**WHAT THE EXERCISE ASKS:**
Here the job is to transcribe the data verbatim while leaving each picture out.

START SUPPLIED MATERIAL

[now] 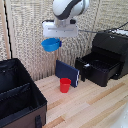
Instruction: Gently grip the air fryer handle with your gripper and kindly pull it open by sliding your gripper away from the base. Gradually bring your gripper in line with the blue bowl and gently capture it, without tightening your grip too much. Securely place the blue bowl inside the opened air fryer with a steady position. Liberate your robot's gripper, and withdraw your gripper from the proximity of the air fryer.
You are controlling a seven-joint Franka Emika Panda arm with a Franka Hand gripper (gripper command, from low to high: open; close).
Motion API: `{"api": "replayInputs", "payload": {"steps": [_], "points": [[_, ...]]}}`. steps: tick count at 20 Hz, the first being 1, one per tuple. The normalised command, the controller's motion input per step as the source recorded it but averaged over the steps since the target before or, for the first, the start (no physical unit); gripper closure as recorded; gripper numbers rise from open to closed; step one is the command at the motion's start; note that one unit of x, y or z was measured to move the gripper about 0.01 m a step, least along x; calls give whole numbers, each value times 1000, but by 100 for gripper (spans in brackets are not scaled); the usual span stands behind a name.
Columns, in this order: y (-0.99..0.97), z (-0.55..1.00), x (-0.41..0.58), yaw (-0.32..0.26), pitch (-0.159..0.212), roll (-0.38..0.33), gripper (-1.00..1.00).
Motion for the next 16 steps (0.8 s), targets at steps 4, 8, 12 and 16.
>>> {"api": "replayInputs", "payload": {"steps": [4, 8, 12, 16], "points": [[-678, 291, -185, -180, 16, 16, 100], [-621, 179, -224, -207, 11, 12, 100], [-576, 39, -247, -231, 13, 3, 100], [-529, -204, -194, -263, -46, 0, 100]]}}
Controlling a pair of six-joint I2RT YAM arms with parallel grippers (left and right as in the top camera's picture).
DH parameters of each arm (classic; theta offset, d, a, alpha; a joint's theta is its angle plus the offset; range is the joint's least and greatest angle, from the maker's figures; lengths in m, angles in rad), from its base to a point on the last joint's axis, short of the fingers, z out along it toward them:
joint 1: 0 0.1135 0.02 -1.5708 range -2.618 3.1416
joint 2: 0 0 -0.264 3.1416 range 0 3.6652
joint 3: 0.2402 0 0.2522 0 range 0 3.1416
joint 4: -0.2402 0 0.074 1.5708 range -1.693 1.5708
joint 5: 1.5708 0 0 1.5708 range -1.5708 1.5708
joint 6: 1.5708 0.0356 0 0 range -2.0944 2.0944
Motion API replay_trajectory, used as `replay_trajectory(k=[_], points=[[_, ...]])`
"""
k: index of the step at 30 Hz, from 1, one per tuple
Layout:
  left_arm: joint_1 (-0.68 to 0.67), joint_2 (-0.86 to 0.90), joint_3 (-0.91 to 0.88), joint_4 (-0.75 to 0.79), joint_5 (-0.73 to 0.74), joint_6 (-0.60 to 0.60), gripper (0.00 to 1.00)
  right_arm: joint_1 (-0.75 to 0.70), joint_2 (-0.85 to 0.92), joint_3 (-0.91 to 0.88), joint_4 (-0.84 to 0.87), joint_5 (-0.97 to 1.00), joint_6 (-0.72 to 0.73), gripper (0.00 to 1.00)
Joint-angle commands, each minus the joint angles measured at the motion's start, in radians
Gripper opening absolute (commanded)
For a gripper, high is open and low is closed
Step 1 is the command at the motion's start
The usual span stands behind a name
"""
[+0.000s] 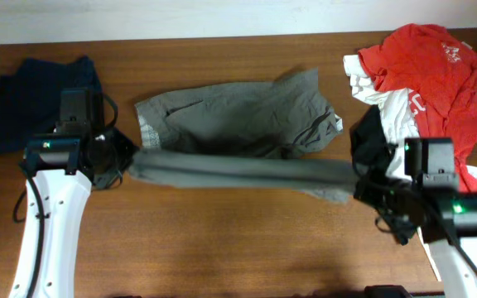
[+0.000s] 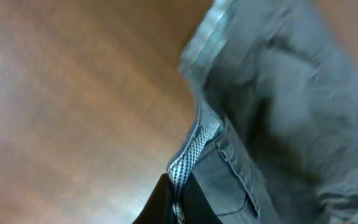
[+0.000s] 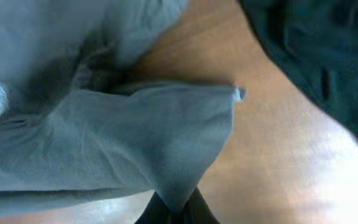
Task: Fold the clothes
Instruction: 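Lift the leg hems and fold them up toward the waistband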
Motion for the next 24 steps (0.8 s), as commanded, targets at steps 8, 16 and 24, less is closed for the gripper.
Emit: replay_trajectory(k=[8, 16, 24], points=[[0.027, 0.097, -0.034, 0.285, -0.246, -0.005, 0.01, -0.016, 0.320, 0.013, 0.409, 0.131, -0.056, 0.04], [0.027, 0.258, -0.034, 0.502, -0.242, -0.005, 0.01, -0.014, 0.462, 0.013, 0.730, 0.105, -0.097, 0.04], [0.027, 0.346, -0.034, 0.684, -0.242, -0.005, 0.01, 0.031, 0.552, 0.013, 0.910, 0.110, -0.121, 0.04]])
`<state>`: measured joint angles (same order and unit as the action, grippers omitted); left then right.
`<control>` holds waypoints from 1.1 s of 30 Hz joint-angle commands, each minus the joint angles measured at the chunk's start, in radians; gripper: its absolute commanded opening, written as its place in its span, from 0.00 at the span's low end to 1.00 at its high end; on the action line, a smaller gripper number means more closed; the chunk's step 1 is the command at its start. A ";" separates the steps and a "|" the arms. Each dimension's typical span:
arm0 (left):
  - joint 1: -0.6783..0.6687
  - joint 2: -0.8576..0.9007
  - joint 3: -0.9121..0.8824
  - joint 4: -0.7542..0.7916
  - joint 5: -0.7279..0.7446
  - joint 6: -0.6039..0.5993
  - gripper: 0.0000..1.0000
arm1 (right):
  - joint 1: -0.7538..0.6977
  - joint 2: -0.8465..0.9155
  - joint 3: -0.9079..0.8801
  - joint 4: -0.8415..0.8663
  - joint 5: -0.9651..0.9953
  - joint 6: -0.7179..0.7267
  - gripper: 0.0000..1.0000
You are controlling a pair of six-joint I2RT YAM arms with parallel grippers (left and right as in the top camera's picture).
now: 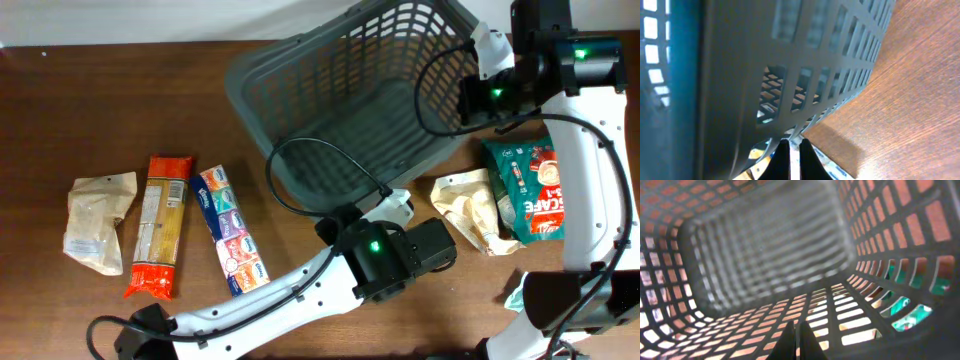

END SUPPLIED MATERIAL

**ANSWER BOX:**
[now] 
Instruction: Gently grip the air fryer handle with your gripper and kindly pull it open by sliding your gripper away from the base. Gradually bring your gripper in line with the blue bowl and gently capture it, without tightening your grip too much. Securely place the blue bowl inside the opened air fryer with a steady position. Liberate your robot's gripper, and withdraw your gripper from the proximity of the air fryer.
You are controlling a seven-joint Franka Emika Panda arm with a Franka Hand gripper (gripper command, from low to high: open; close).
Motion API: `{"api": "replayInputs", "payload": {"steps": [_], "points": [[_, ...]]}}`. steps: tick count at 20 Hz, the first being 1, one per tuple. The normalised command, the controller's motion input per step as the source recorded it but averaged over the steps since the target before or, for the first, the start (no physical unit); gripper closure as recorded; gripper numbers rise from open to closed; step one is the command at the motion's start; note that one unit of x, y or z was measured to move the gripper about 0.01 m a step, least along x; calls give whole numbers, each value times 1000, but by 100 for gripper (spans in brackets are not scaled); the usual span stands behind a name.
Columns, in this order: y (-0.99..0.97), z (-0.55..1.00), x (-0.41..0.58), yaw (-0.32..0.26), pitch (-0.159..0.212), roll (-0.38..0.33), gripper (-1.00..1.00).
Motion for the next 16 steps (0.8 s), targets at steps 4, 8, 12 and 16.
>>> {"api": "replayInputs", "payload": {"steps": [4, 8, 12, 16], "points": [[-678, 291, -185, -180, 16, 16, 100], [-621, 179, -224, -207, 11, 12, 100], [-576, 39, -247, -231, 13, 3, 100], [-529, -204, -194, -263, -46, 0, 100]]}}
Controlling a pair of six-joint I2RT YAM arms with parallel grippers (left and right as in the top camera's picture).
DH parameters of each arm (classic; theta offset, d, a, alpha; a joint's theta is its angle plus the offset; range is the joint's least and greatest angle, from the maker's figures; lengths in m, angles in rad), from its base to a point on the last joint's axis, short of the fingers, z out along it toward them:
joint 1: 0 0.1135 0.02 -1.5708 range -2.618 3.1416
joint 2: 0 0 -0.264 3.1416 range 0 3.6652
joint 3: 0.2402 0 0.2522 0 range 0 3.1416
joint 4: -0.2402 0 0.074 1.5708 range -1.693 1.5708
joint 5: 1.5708 0 0 1.5708 range -1.5708 1.5708
joint 6: 1.5708 0.0356 0 0 range -2.0944 2.0944
Motion API replay_trajectory, used as `replay_trajectory(k=[_], points=[[_, ...]])`
"""
k: index of the step at 30 Hz, from 1, one per tuple
Layout:
  left_arm: joint_1 (-0.68 to 0.67), joint_2 (-0.86 to 0.90), joint_3 (-0.91 to 0.88), joint_4 (-0.75 to 0.79), joint_5 (-0.73 to 0.74), joint_6 (-0.60 to 0.60), gripper (0.00 to 1.00)
  right_arm: joint_1 (-0.75 to 0.70), joint_2 (-0.85 to 0.92), joint_3 (-0.91 to 0.88), joint_4 (-0.84 to 0.87), joint_5 (-0.97 to 1.00), joint_6 (-0.72 to 0.73), gripper (0.00 to 1.00)
Joint-angle commands, each minus the joint angles measured at the motion's start, in radians
Gripper opening absolute (commanded)
For a gripper, high is open and low is closed
Step 1 is the command at the motion's start
The usual span stands behind a name
"""
[+0.000s] 
[+0.000s] 
[+0.000s] 
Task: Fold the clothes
Instruction: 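Lift the leg hems and fold them up toward the waistband
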Motion for the next 24 steps (0.8 s), as commanded, targets at steps 8, 16 and 24, less is closed for the gripper.
Emit: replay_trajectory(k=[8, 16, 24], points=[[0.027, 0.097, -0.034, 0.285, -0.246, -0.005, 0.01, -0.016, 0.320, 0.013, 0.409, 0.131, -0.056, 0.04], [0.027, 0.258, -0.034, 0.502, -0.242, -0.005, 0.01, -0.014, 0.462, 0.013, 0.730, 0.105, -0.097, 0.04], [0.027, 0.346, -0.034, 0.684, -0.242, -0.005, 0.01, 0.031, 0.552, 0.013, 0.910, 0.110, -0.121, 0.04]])
`<state>`: measured joint angles (same order and unit as the action, grippers omitted); left then right.
`<control>` holds waypoints from 1.1 s of 30 Hz joint-angle commands, each minus the joint angles measured at the chunk's start, in radians; gripper: its absolute commanded opening, written as its place in its span, from 0.00 at the span's low end to 1.00 at its high end; on the action line, a smaller gripper number means more closed; the chunk's step 1 is the command at its start. A ";" separates the steps and a "|" the arms. Each dimension's typical span:
arm0 (left):
  - joint 1: -0.6783..0.6687
  - joint 2: -0.8576..0.9007
  - joint 3: -0.9121..0.8824
  - joint 4: -0.7542..0.7916
  - joint 5: -0.7279..0.7446
  - joint 6: -0.6039..0.5993
  - gripper: 0.0000..1.0000
arm1 (right):
  - joint 1: -0.7538..0.6977
  - joint 2: -0.8465..0.9155
  - joint 3: -0.9079..0.8801
  - joint 4: -0.8415..0.8663
  - joint 5: -0.9651..0.9953
  - joint 6: -0.7179..0.7267
  - gripper: 0.0000..1.0000
You are controlling a pair of six-joint I2RT YAM arms with parallel grippers (left and right as in the top camera's picture).
now: 

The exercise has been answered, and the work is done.